こんな古い建築物にしては、近代的なものだった。
(人に見つかったら……社員証をみせよう。そうしたら多分、大丈夫……だって一応、私だって道坂出版社の社員だし……)
どくどくと心臓の鼓動がうるさい。手に汗が滲み、雨に濡れたスカートが足に絡みつく。
それでも一歩、前へ。
この先に、何があるのか……最初はただの好奇心だった。
真っ暗な先を見つめ、幸子は湿った拳を握りしめた。
(ここで……戻ったら、諦めたら、だめな気がする)
震える自分を叱って、もう一歩、前へ。
「……あ」
いつまで続くのかわからないその階段は、ある瞬間で不意に途切れた。
(ついた)
階段の先には、巨大な扉が一枚。
まるでそれは、石か岩のような無骨な扉だ。取っ手があるので、なんとか扉だと認識できた。
人間一人分ほど開かれた扉から、淡い光が漏れている。
抜き足差し足近づけば、中からコーヒーの香りとコピー機のような機械音が聞こえてくる。
(……オフィスだ)
こぽこぽと聞こえる水の音は、ウォーターサーバーか水槽か。
案外普通のオフィスのような雰囲気に、幸子は少しばかりがっかりした。
(物凄い秘密がありそうだったのに)
……そう、幸子の気が緩んだ瞬間、背後の階段から足音が聞こえた。
こん、こん、こんと、階段をリズミカルに下る音。へたくそな鼻歌。すぐ背後に人の気配を感じ取り、幸子は思わず悲鳴を噛み殺す。
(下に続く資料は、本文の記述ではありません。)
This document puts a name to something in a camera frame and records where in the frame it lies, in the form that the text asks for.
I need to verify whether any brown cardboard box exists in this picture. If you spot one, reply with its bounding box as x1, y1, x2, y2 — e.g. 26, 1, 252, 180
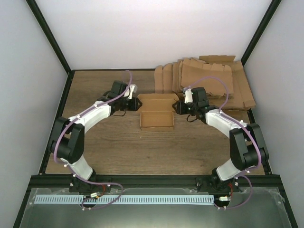
137, 93, 179, 132

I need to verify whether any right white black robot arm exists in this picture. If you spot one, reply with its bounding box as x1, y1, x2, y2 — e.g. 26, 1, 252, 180
172, 87, 269, 191

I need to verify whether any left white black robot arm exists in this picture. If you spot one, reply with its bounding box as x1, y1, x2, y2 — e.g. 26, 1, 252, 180
47, 80, 142, 192

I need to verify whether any stack of flat cardboard blanks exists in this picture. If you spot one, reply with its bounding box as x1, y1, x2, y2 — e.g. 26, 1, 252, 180
154, 55, 256, 110

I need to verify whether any clear plastic sheet cover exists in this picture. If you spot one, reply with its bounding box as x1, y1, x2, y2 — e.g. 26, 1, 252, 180
15, 188, 291, 228

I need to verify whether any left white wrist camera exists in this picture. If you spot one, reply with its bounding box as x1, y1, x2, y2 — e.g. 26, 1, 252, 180
124, 84, 138, 100

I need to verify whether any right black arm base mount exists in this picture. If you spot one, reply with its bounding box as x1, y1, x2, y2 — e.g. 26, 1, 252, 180
195, 175, 239, 193

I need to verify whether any black frame post left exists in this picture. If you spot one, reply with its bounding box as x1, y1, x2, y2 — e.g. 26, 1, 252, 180
25, 0, 72, 74

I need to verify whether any black frame post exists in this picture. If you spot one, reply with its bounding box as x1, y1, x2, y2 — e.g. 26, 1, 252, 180
25, 0, 72, 74
241, 0, 281, 66

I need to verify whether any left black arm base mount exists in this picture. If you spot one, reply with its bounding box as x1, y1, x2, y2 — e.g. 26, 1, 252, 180
69, 179, 111, 194

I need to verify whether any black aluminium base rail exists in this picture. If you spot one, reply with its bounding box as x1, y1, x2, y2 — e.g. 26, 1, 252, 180
28, 174, 283, 190

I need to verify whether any light blue slotted cable duct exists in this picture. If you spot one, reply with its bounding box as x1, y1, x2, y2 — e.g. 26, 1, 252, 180
34, 195, 214, 206

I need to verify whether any black frame post right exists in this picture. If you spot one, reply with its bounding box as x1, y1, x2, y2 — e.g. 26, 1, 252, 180
241, 0, 281, 66
慌てて扉をすり抜けオフィスに侵入すれば、そこには天井まで届く棚がいくつか見えた。
幸子はとっさに、一つの棚の隙間に滑り込む。
(……逃げずに社員証、見せたら良かった)
悔やんでも、もう遅い。こうなれば隠れ続けるしかない。
思わず逃げ込んだ棚に体を押し付けて、幸子はぐっと奥歯を噛みしめる。
それは天井まで届く移動式の棚だ。中には黄ばんだ書類や古い本、その間には透明のクリアファイルが乱雑に突っ込まれていた。
棚の隙間から室内を覗き込めば、そこに見えるのは狭いオフィスである。
向かい合わせになったオフィス机が2つ。奥には編集長の席なのか大きめの机が1つ。
(3人の……部署なのかな?)
机のそばには大きなプリンター、観葉植物。天井には細長い、蛍光灯、ウォーターサーバーに赤いコーヒーメーカー、3つのカップ。
窓こそ無いものの、どうみても普通のオフィスだ。
部屋の奥では誰かが忙しく動き回っている気配がある。どこにも部署名が入っていないが、ここも道坂出版の一部署なのだろう。
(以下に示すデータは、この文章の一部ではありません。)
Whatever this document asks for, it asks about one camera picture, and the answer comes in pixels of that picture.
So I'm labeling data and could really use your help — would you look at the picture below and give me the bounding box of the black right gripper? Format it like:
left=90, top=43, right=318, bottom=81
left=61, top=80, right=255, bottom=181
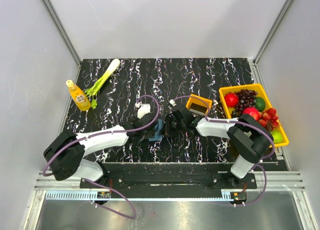
left=158, top=114, right=186, bottom=136

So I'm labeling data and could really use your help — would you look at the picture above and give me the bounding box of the small orange card bin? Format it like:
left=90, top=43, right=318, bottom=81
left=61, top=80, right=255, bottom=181
left=186, top=94, right=213, bottom=116

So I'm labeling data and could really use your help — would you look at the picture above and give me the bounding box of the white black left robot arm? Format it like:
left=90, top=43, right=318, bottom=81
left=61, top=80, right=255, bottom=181
left=42, top=113, right=158, bottom=188

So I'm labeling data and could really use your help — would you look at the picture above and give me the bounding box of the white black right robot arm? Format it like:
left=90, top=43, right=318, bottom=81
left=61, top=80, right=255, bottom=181
left=159, top=100, right=274, bottom=188

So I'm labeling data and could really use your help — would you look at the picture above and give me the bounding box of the black marble pattern mat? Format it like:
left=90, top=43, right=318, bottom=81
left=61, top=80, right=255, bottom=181
left=49, top=57, right=291, bottom=171

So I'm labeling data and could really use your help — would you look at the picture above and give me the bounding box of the green white leek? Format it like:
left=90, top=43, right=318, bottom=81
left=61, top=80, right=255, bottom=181
left=84, top=59, right=121, bottom=109

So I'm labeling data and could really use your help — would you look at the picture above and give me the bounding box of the yellow juice bottle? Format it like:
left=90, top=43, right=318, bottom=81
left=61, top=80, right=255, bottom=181
left=66, top=80, right=91, bottom=111

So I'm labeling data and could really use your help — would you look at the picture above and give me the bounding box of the large yellow fruit tray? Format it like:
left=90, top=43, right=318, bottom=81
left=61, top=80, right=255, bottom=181
left=219, top=84, right=289, bottom=148

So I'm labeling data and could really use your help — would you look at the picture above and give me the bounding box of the red apple left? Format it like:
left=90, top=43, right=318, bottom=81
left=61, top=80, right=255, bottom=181
left=224, top=93, right=239, bottom=107

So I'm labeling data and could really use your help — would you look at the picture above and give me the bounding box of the red apple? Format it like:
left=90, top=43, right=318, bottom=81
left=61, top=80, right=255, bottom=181
left=242, top=107, right=260, bottom=121
left=224, top=93, right=239, bottom=107

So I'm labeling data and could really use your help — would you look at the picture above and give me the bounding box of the dark purple grape bunch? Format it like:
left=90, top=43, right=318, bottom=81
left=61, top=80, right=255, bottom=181
left=231, top=89, right=258, bottom=117

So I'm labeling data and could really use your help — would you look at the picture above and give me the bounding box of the red apple centre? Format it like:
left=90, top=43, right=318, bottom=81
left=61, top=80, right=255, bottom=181
left=242, top=107, right=260, bottom=121

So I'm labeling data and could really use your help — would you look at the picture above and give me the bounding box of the dark green avocado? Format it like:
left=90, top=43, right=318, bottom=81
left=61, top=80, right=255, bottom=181
left=254, top=97, right=266, bottom=112

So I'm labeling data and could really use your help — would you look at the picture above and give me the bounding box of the light green apple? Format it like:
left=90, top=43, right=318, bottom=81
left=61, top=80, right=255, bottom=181
left=271, top=130, right=284, bottom=144

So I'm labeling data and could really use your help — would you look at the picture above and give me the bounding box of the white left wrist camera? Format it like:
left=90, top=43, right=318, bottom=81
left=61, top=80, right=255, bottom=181
left=135, top=103, right=151, bottom=119

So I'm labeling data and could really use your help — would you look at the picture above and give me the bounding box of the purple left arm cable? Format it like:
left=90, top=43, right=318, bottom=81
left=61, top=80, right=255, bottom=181
left=41, top=94, right=161, bottom=219

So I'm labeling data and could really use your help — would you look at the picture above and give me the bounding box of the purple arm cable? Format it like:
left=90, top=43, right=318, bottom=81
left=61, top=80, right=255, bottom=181
left=41, top=94, right=161, bottom=219
left=169, top=95, right=276, bottom=207

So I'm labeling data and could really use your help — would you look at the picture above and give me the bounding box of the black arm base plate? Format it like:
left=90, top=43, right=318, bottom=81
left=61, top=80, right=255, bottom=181
left=97, top=163, right=257, bottom=190

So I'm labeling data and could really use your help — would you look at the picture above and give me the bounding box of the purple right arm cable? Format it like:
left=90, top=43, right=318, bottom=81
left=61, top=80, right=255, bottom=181
left=169, top=95, right=276, bottom=207

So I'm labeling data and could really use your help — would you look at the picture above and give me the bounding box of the white slotted cable duct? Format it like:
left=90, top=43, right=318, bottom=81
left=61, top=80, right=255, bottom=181
left=45, top=191, right=234, bottom=203
正体を見てみれば、なんてことはない。ただのオフィス。安堵半分、がっかり半分。
気分散漫となった幸子は、後ろに差し迫る足音の主のことを、うっかり忘れていた。
「ちょっと」
もう帰ろうと体をひねった瞬間、背後から急に声をかけられたのである。
「あんた、だれ」
「わっ」
急なことに驚いた幸子は、思わず飛び上がる。確認もせずに足を後ろに踏み出したせいで、誰かの柔らかい足を思い切り踏みつけた。その人物は幸子の攻撃に弾かれ呻いて尻餅をつく。
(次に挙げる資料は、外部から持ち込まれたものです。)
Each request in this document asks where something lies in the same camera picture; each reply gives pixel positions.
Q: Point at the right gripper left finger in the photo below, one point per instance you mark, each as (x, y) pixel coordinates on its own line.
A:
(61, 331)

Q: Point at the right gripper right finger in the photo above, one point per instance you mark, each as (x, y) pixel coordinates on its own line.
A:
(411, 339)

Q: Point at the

急いで振り返れば、幸子の真後ろで若い男の子が一人、目を白黒させてうめいている。
ぶつかったせいだろう。彼が手にしていたと思われる書類は宙を舞い、地面にきれいに広がった。
「だ、大丈夫ですか、すみませ……」
慌てて体勢を立て直すも、幸子の尻が棚に直撃。
棚に中途半端に刺さっていたボックスの一つが崩れて、中に入っていた書類が勢いよく滑り出して床に散らばる。
たった数秒で、幸子の足元は書類の海が広がった。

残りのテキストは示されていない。